(Stored items)
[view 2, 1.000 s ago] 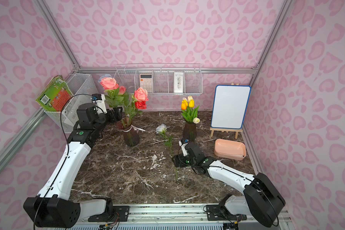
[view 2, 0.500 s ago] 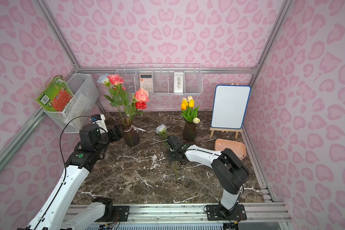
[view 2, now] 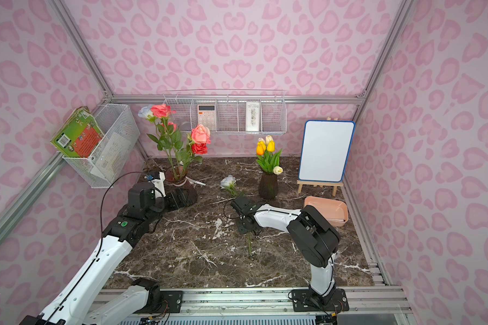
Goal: Arrange the flowers in different vases according to their variety
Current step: Pick up the flower at the center of the board.
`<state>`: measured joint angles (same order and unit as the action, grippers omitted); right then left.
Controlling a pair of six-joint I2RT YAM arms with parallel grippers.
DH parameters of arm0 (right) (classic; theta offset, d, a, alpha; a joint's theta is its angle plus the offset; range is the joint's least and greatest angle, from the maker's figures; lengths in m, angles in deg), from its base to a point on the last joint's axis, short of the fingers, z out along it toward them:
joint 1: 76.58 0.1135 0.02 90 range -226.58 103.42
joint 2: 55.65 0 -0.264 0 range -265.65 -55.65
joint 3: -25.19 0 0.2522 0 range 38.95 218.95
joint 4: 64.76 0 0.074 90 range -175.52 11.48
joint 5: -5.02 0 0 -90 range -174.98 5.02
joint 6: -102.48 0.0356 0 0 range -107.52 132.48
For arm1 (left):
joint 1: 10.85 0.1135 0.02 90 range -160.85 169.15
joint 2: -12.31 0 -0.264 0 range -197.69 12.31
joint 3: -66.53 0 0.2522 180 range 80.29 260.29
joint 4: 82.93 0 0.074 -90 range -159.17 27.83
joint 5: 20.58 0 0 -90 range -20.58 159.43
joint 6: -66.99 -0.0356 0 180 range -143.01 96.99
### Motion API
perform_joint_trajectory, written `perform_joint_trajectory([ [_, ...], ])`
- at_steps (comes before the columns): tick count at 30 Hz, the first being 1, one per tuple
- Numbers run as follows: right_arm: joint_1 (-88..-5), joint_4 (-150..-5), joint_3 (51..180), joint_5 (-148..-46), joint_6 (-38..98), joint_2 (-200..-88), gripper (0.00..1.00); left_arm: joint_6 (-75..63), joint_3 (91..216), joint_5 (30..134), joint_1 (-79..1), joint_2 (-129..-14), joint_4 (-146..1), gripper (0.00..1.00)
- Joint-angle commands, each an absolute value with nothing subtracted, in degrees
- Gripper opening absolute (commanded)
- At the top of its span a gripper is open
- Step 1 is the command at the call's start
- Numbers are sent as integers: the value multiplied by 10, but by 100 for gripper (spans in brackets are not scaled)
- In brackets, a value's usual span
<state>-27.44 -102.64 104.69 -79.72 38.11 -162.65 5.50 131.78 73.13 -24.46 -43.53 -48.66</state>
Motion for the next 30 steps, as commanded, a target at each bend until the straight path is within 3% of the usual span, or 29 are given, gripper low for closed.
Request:
perform_joint_trajectory([
  [1, -263, -1050, 1034, -802, 401, -1623, 30, 58, 1315, 749, -252, -439, -470, 99],
  [3, -258, -1050, 1022, -805, 411, -1618, 29, 58, 1312, 756, -254, -443, -467, 99],
  [10, -254, -1031, 999, -817, 425, -1609, 1, 64, 1305, 789, -261, -449, -472, 99],
  [26, -265, -791, 890, -849, 432, -1445, 0, 146, 1226, 901, -313, -465, -586, 98],
  [30, -264, -728, 858, -864, 431, -1400, 0, 175, 1218, 937, -346, -502, -648, 91],
])
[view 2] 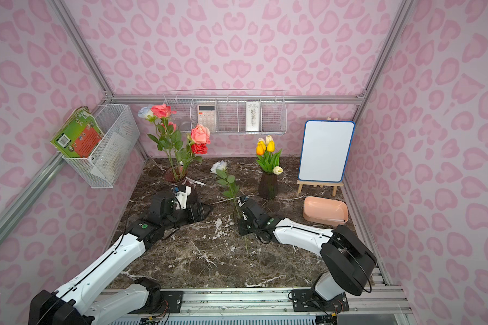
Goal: Arrange the flowers in different vases according to their variety
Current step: Pick up the flower at the center of the board.
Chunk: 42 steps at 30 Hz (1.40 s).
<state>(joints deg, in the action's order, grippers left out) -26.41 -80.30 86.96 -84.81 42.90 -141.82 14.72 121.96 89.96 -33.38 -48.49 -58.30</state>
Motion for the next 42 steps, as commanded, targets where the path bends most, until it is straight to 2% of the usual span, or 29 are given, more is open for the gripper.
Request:
perform_joint_trajectory([
  [1, -265, -709, 848, -871, 432, -1386, 0, 184, 1218, 944, -354, -513, -661, 88],
  [9, -267, -611, 794, -944, 427, -1335, 0, 226, 1219, 974, -397, -584, -799, 64],
  [11, -267, -600, 788, -958, 426, -1333, 0, 229, 1226, 977, -402, -599, -815, 60],
  [17, -267, -573, 770, -987, 427, -1324, 0, 228, 1248, 981, -406, -633, -832, 42],
  [25, -267, -571, 756, -991, 426, -1302, 0, 224, 1263, 970, -406, -652, -827, 40],
  [28, -267, -572, 753, -993, 425, -1296, 0, 223, 1272, 972, -406, -656, -824, 28],
  [33, -267, -572, 741, -988, 428, -1284, 0, 218, 1290, 976, -409, -658, -806, 1],
  [36, -267, -572, 731, -981, 431, -1275, 0, 208, 1305, 980, -416, -657, -788, 0],
  [39, -268, -580, 722, -960, 429, -1259, 20, 178, 1337, 975, -433, -654, -741, 0],
  [40, -268, -585, 716, -940, 429, -1249, 33, 156, 1354, 967, -444, -653, -711, 0],
  [42, -268, -589, 702, -902, 431, -1225, 42, 111, 1393, 944, -466, -653, -643, 0],
])
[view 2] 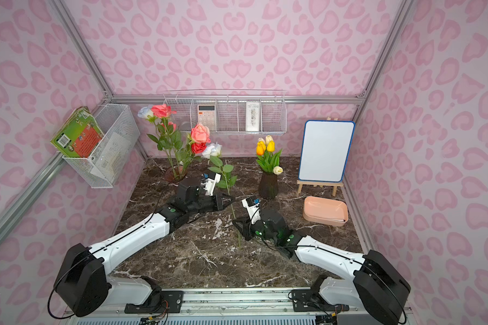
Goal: Arrange the flowers in different vases according to their variety
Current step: Pick up the flower at the center of the board.
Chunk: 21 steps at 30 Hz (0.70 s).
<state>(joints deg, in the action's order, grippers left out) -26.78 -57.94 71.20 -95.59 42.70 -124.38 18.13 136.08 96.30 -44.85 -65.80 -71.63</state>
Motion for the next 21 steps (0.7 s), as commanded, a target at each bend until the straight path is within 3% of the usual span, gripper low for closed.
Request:
perform_joint_trajectory([
  [1, -271, -589, 692, -883, 434, -1211, 48, 90, 1412, 933, -476, -653, -615, 0],
  [7, -300, -611, 651, -841, 449, -1140, 77, 4, 1505, 880, -487, -634, -490, 0],
  [16, -337, -637, 625, -840, 456, -1084, 90, -122, 1589, 696, -470, -545, -431, 0],
  [21, -346, -646, 618, -841, 453, -1067, 99, -150, 1615, 653, -427, -513, -415, 0],
])
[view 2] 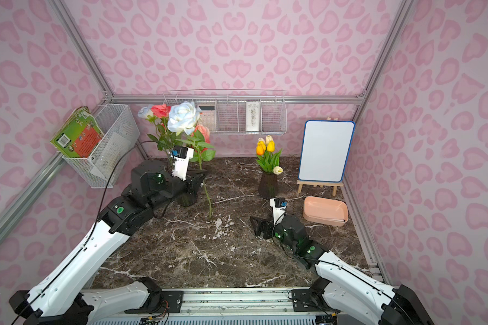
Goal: Arrange the flowers in different vases according to their variety
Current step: Insert the flower into the vase.
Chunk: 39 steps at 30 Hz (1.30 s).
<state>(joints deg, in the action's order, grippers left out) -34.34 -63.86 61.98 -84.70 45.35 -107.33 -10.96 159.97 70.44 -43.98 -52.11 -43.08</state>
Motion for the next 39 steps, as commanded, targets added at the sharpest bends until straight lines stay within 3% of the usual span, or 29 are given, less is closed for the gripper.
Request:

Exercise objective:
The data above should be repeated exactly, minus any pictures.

Task response:
[view 2, 1.000 s ago] 
[view 2, 0.500 s ago] 
[view 2, now] 
Goal: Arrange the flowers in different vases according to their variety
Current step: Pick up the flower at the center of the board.
`<state>`: measured joint angles (same order and unit as the action, grippers omitted); right then left.
Controlling a pair of six-joint I2RT YAM arms with parallel grippers.
DH parameters of arm0 (right) (classic; theta offset, d, a, alpha; a joint's theta is its angle plus the offset; range is the joint's least and greatest angle, from the maker's figures; lengths in m, angles in deg), from its base to a point on the last joint's axis, short of the fingers, z out along it toward them:
joint 1: 76.58 0.1135 0.02 90 range -226.58 103.42
joint 2: 55.65 0 -0.264 0 range -265.65 -55.65
joint 3: -25.19 0 0.2522 0 range 38.95 218.95
joint 4: 64.76 0 0.074 90 range -175.52 11.48
joint 5: -5.02 0 0 -90 range -174.98 5.02
joint 6: -102.48 0.0356 0 0 range -107.52 132.48
For arm1 (left):
joint 1: 10.85 0.1135 0.02 90 range -160.85 169.15
joint 2: -12.31 0 -0.264 0 range -197.69 12.31
joint 3: -66.53 0 0.2522 180 range 80.29 260.29
joint 4: 82.93 0 0.074 -90 range -159.17 27.83
joint 5: 20.58 0 0 -90 range -20.58 159.43
joint 6: -66.99 -0.0356 0 180 range -143.01 96.99
### Motion API
perform_joint_trajectory, written `perform_joint_trajectory([ [_, ...], ])`
- at_steps (comes before the columns): tick count at 30 Hz, the first being 1, one per tuple
- Numbers run as follows: right_arm: joint_1 (-88..-5), joint_4 (-150..-5), joint_3 (51..180), joint_5 (-148..-46), joint_6 (-38..98), joint_2 (-200..-88), gripper (0.00..1.00); left_arm: joint_6 (-75..63), joint_3 (91..216), joint_5 (30..134), joint_1 (-79..1), joint_2 (-129..-14), joint_4 (-146..1), gripper (0.00..1.00)
- Joint-angle commands, each an absolute value with nothing subtracted, in degrees
- Gripper opening absolute (commanded)
- At the top of its span a gripper is open
- Step 1 is the command at the call's start
- Numbers are sent as integers: the value multiplied by 10, but by 100 for gripper (spans in brackets are not scaled)
- In brackets, a value's usual span
<state>-27.44 -102.64 104.69 -79.72 38.11 -162.65 5.50 131.78 73.13 -24.46 -43.53 -48.66</state>
Motion for the next 30 steps, as commanded, a target at each bend until the straight path is within 3% of the usual span, or 29 are given, gripper low for closed.
Request:
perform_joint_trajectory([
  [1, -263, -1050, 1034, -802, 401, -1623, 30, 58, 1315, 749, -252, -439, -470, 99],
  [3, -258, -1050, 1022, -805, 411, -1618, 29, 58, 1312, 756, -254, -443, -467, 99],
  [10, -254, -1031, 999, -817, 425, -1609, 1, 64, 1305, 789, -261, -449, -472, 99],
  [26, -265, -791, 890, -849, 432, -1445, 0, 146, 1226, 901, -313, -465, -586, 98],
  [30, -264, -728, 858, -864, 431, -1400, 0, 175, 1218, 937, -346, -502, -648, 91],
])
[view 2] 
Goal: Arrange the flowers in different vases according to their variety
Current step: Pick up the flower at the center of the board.
Chunk: 42 steps at 30 Hz (1.40 s).
<state>(joints deg, in the action's order, grippers left out) -26.41 -80.30 86.96 -84.81 42.90 -141.82 14.72 121.96 89.96 -33.38 -48.49 -58.30</state>
Motion for the next 42 steps, as commanded, targets where the path bends most, until it is straight to 2% of the usual span, or 29 are given, more is open for the gripper.
Request:
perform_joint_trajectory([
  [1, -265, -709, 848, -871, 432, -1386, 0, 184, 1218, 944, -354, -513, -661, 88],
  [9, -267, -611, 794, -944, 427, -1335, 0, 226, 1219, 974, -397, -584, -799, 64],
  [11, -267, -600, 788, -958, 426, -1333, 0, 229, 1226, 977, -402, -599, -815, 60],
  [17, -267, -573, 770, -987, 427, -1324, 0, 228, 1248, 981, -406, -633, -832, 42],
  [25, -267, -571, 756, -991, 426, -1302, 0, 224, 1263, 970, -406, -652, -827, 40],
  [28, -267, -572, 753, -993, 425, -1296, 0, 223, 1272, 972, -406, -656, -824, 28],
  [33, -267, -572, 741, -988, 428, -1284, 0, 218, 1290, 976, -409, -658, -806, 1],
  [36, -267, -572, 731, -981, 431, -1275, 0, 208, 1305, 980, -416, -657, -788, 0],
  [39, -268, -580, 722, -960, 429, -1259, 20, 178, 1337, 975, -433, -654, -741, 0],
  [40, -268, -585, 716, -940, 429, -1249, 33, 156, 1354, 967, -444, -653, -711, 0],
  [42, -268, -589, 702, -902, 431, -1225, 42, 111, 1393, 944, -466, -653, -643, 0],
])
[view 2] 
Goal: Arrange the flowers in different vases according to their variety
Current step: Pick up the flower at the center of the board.
Chunk: 21 steps at 30 Hz (0.70 s).
<state>(joints deg, in the action's order, grippers left out) -26.78 -57.94 71.20 -95.59 42.70 -124.38 18.13 136.08 96.30 -44.85 -65.80 -71.63</state>
Motion for the next 21 steps (0.7 s), as commanded, a target at each bend until the straight path is within 3% of the usual span, gripper low for closed.
Request:
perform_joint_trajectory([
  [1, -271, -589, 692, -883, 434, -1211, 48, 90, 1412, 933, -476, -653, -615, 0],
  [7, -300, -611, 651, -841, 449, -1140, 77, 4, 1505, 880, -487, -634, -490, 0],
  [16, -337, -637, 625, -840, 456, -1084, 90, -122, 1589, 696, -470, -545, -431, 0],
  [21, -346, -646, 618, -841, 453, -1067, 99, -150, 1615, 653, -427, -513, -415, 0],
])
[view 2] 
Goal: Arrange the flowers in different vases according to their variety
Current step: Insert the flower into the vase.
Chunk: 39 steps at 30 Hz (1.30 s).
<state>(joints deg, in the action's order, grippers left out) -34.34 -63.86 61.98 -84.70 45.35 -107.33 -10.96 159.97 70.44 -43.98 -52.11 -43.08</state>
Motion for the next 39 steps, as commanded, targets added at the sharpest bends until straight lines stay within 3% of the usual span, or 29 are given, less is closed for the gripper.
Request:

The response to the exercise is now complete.